Task requirements
Could you retype all of the data below exactly as given?

(Stored entries)
++++++++++++++++++++
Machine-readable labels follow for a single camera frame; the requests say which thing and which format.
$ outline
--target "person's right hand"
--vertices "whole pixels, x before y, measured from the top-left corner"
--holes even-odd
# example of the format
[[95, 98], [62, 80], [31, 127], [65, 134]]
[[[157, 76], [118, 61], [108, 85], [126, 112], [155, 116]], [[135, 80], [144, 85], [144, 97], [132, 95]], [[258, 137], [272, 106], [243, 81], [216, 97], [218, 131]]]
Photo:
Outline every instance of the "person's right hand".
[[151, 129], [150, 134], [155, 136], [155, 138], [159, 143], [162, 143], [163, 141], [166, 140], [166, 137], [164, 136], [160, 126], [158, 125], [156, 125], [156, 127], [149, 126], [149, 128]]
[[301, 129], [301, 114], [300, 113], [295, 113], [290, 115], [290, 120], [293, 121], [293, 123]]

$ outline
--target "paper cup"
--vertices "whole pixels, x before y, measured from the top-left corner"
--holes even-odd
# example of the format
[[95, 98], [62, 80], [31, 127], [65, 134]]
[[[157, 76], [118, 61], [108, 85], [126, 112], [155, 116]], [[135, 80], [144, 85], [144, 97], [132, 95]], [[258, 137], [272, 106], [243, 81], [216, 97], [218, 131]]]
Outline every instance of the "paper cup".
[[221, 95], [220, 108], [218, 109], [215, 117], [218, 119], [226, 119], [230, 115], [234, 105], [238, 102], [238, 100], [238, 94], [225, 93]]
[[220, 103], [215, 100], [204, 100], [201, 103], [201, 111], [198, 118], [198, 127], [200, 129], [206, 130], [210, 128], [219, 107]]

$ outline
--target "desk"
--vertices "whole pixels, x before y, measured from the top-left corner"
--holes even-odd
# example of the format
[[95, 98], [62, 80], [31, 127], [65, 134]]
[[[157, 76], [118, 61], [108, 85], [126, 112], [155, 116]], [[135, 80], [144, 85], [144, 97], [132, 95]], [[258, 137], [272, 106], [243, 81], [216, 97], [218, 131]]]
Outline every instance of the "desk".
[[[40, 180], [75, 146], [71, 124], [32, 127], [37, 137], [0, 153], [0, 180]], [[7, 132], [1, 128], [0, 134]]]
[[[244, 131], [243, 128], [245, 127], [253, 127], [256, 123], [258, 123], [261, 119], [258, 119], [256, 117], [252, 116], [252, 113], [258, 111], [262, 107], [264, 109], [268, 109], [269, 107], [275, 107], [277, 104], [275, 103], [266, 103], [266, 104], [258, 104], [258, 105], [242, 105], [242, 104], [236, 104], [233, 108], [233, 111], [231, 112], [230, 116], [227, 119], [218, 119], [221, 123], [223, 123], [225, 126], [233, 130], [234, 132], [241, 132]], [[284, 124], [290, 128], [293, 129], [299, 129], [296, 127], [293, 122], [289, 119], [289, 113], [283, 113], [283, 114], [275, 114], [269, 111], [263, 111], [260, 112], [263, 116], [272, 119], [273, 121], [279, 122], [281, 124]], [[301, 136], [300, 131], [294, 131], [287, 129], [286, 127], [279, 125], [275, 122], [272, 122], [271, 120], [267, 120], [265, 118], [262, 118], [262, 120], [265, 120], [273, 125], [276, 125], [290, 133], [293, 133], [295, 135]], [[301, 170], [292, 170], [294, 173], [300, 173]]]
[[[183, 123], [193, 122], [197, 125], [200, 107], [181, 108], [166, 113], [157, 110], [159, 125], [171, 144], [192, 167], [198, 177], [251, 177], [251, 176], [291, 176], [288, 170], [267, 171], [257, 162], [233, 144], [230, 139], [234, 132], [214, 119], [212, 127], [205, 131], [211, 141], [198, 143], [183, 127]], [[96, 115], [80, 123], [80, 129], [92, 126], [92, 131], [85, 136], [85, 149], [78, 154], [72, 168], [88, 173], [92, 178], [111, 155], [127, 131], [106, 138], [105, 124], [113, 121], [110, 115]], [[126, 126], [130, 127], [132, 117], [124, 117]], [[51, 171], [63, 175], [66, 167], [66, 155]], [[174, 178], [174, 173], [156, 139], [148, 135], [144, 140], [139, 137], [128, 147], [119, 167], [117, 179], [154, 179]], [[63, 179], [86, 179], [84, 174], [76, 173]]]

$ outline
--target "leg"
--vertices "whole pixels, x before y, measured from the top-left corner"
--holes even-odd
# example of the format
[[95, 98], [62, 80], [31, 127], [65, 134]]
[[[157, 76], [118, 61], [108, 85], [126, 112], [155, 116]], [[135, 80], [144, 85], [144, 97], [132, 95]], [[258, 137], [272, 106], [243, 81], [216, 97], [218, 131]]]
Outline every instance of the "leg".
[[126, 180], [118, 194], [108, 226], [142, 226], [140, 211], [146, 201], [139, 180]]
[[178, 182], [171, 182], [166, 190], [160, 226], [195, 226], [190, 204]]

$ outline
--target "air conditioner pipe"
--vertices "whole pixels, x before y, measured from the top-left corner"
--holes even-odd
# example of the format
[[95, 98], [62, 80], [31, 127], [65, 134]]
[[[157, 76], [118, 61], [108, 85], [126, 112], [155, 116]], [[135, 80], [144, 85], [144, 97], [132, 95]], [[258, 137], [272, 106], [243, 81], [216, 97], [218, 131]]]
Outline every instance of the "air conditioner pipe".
++++++++++++++++++++
Response to the task
Machine-readable labels follow for a single camera frame; the requests say which thing and which format.
$ outline
--target "person's right hand"
--vertices "whole pixels, x before y, measured from the top-left corner"
--holes even-odd
# example of the format
[[95, 98], [62, 80], [31, 127], [65, 134]]
[[[157, 76], [118, 61], [108, 85], [126, 112], [155, 116]], [[135, 80], [144, 85], [144, 97], [132, 95]], [[258, 137], [272, 106], [243, 81], [216, 97], [218, 131]]]
Photo:
Outline every instance of the "person's right hand".
[[151, 129], [150, 134], [155, 136], [155, 138], [159, 143], [162, 143], [163, 141], [166, 140], [166, 137], [164, 136], [160, 126], [158, 125], [156, 125], [156, 127], [149, 126], [149, 128]]
[[301, 129], [301, 114], [300, 113], [295, 113], [290, 115], [290, 120], [293, 121], [293, 123]]

$ outline
--target "paper cup"
--vertices "whole pixels, x before y, measured from the top-left corner"
--holes even-odd
# example of the format
[[95, 98], [62, 80], [31, 127], [65, 134]]
[[[157, 76], [118, 61], [108, 85], [126, 112], [155, 116]], [[135, 80], [144, 85], [144, 97], [132, 95]], [[258, 137], [272, 106], [243, 81], [216, 97], [218, 131]]]
Outline every instance of the "paper cup".
[[221, 95], [220, 108], [218, 109], [215, 117], [218, 119], [226, 119], [230, 115], [234, 105], [238, 102], [238, 100], [238, 94], [225, 93]]
[[220, 103], [215, 100], [204, 100], [201, 103], [201, 111], [198, 118], [198, 127], [200, 129], [206, 130], [210, 128], [219, 107]]

$ outline
--target "desk"
--vertices "whole pixels, x before y, measured from the top-left corner"
--holes even-odd
# example of the format
[[95, 98], [62, 80], [31, 127], [65, 134]]
[[[157, 76], [118, 61], [108, 85], [126, 112], [155, 116]], [[135, 80], [144, 85], [144, 97], [132, 95]], [[258, 137], [272, 106], [243, 81], [216, 97], [218, 131]]]
Outline every instance of the "desk".
[[[40, 180], [75, 146], [71, 124], [32, 127], [37, 137], [0, 153], [0, 180]], [[7, 132], [1, 128], [0, 134]]]
[[[244, 131], [243, 128], [245, 127], [253, 127], [256, 123], [258, 123], [261, 119], [258, 119], [256, 117], [252, 116], [252, 113], [258, 111], [262, 107], [264, 109], [268, 109], [269, 107], [275, 107], [277, 104], [275, 103], [266, 103], [266, 104], [258, 104], [258, 105], [242, 105], [242, 104], [236, 104], [233, 108], [233, 111], [231, 112], [230, 116], [227, 119], [218, 119], [221, 123], [223, 123], [225, 126], [233, 130], [234, 132], [241, 132]], [[284, 124], [290, 128], [293, 129], [299, 129], [296, 127], [293, 122], [289, 119], [289, 113], [283, 113], [283, 114], [275, 114], [269, 111], [263, 111], [260, 112], [263, 116], [272, 119], [273, 121], [279, 122], [281, 124]], [[301, 136], [300, 131], [294, 131], [287, 129], [286, 127], [279, 125], [275, 122], [272, 122], [271, 120], [267, 120], [265, 118], [262, 118], [262, 120], [265, 120], [273, 125], [276, 125], [290, 133], [293, 133], [295, 135]], [[301, 170], [292, 170], [294, 173], [300, 173]]]
[[[183, 123], [193, 122], [197, 125], [200, 107], [181, 108], [166, 113], [157, 110], [159, 125], [171, 144], [192, 167], [198, 177], [251, 177], [251, 176], [291, 176], [288, 170], [267, 171], [257, 162], [233, 144], [230, 139], [234, 132], [214, 119], [212, 127], [205, 131], [211, 141], [198, 143], [183, 127]], [[96, 115], [80, 123], [80, 129], [92, 126], [92, 131], [85, 136], [85, 149], [78, 154], [72, 168], [88, 173], [92, 178], [111, 155], [127, 131], [106, 138], [105, 124], [113, 121], [110, 115]], [[126, 126], [130, 127], [132, 117], [124, 117]], [[51, 171], [63, 175], [66, 167], [66, 155]], [[174, 178], [174, 173], [156, 139], [148, 135], [144, 140], [139, 137], [128, 147], [119, 167], [117, 179], [154, 179]], [[63, 179], [86, 179], [84, 174], [76, 173]]]

$ outline
--target "leg"
--vertices "whole pixels, x before y, measured from the top-left corner"
--holes even-odd
# example of the format
[[95, 98], [62, 80], [31, 127], [65, 134]]
[[[157, 76], [118, 61], [108, 85], [126, 112], [155, 116]], [[135, 80], [144, 85], [144, 97], [132, 95]], [[258, 137], [272, 106], [243, 81], [216, 97], [218, 131]]]
Outline every instance of the "leg".
[[126, 180], [118, 194], [108, 226], [142, 226], [140, 211], [146, 201], [139, 180]]
[[178, 182], [171, 182], [166, 190], [160, 226], [195, 226], [190, 204]]

$ outline
--target "air conditioner pipe"
--vertices "whole pixels, x before y, measured from the top-left corner"
--holes even-odd
# example of the format
[[95, 98], [62, 80], [31, 127], [65, 134]]
[[[157, 76], [118, 61], [108, 85], [126, 112], [155, 116]], [[135, 80], [144, 85], [144, 97], [132, 95]], [[258, 137], [272, 106], [243, 81], [216, 97], [218, 131]]]
Outline every instance of the "air conditioner pipe".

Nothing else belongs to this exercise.